→ **Work request**:
Transcribe the data underneath exactly. No images belong in your version.

----- Supplied material

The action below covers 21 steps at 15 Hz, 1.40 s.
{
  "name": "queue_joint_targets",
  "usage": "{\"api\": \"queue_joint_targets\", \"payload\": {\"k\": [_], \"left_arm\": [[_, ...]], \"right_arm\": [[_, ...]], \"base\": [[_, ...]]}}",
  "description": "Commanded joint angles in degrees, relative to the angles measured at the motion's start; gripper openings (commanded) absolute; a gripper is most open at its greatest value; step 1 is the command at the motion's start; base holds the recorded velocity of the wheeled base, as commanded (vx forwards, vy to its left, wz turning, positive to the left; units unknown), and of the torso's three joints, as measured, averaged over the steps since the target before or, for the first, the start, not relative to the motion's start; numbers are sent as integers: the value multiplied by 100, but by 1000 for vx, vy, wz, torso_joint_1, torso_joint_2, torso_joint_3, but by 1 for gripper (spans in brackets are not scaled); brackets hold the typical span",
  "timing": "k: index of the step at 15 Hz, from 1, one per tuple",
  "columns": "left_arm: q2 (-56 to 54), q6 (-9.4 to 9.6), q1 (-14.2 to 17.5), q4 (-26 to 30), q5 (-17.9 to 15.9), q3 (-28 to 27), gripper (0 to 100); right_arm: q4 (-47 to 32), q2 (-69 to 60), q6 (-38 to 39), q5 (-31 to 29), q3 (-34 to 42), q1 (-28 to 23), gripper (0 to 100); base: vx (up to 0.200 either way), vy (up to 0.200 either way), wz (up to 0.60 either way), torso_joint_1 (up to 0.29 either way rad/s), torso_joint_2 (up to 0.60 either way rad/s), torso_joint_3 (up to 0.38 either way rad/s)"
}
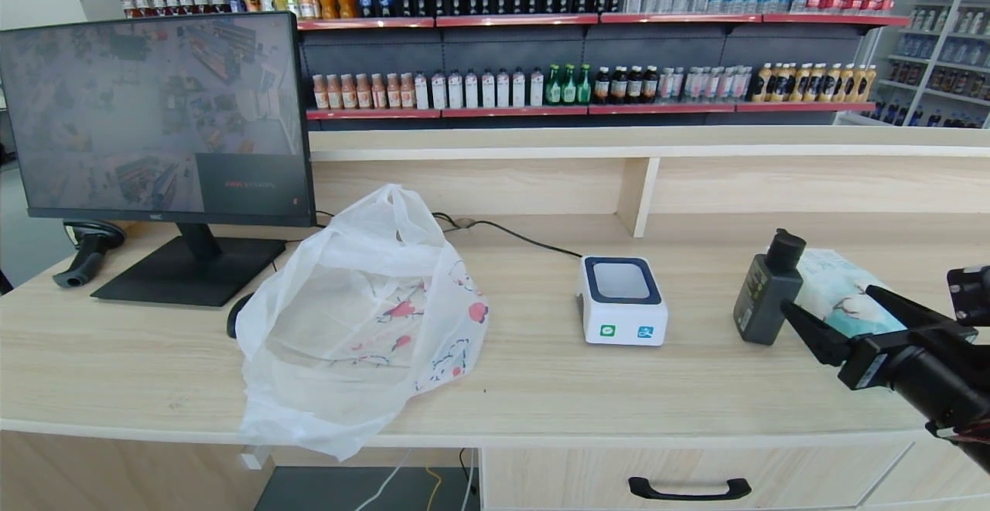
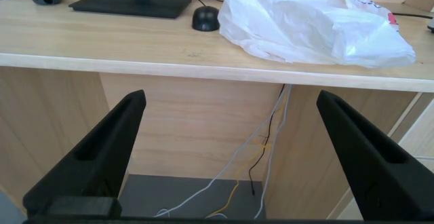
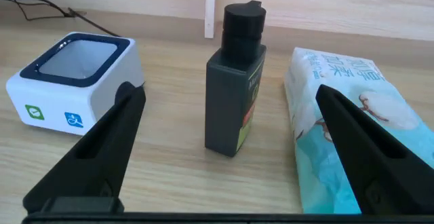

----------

→ **Exercise output**:
The action below covers 21 steps at 15 Hz, 1.40 s.
{
  "name": "queue_joint_targets",
  "usage": "{\"api\": \"queue_joint_targets\", \"payload\": {\"k\": [_], \"left_arm\": [[_, ...]], \"right_arm\": [[_, ...]], \"base\": [[_, ...]]}}",
  "description": "Commanded joint angles in degrees, relative to the angles measured at the motion's start; gripper openings (commanded) absolute; a gripper is most open at its greatest value; step 1 is the command at the motion's start; base holds the recorded velocity of the wheeled base, as commanded (vx forwards, vy to its left, wz turning, positive to the left; units unknown), and of the torso's three joints, as measured, averaged over the steps since the target before or, for the first, the start, not relative to the motion's start; numbers are sent as integers: the value multiplied by 100, but by 1000 for vx, vy, wz, torso_joint_1, torso_joint_2, torso_joint_3, but by 1 for gripper (spans in brackets are not scaled); brackets hold the typical span",
  "timing": "k: index of the step at 15 Hz, from 1, one per tuple",
  "columns": "left_arm: q2 (-56 to 54), q6 (-9.4 to 9.6), q1 (-14.2 to 17.5), q4 (-26 to 30), q5 (-17.9 to 15.9), q3 (-28 to 27), gripper (0 to 100); right_arm: q4 (-47 to 32), q2 (-69 to 60), q6 (-38 to 39), q5 (-31 to 29), q3 (-34 to 42), q1 (-28 to 23), gripper (0 to 100); base: vx (up to 0.200 either way), vy (up to 0.200 either way), wz (up to 0.60 either way), torso_joint_1 (up to 0.29 either way rad/s), torso_joint_2 (up to 0.60 either way rad/s), torso_joint_3 (up to 0.38 either way rad/s)"
}

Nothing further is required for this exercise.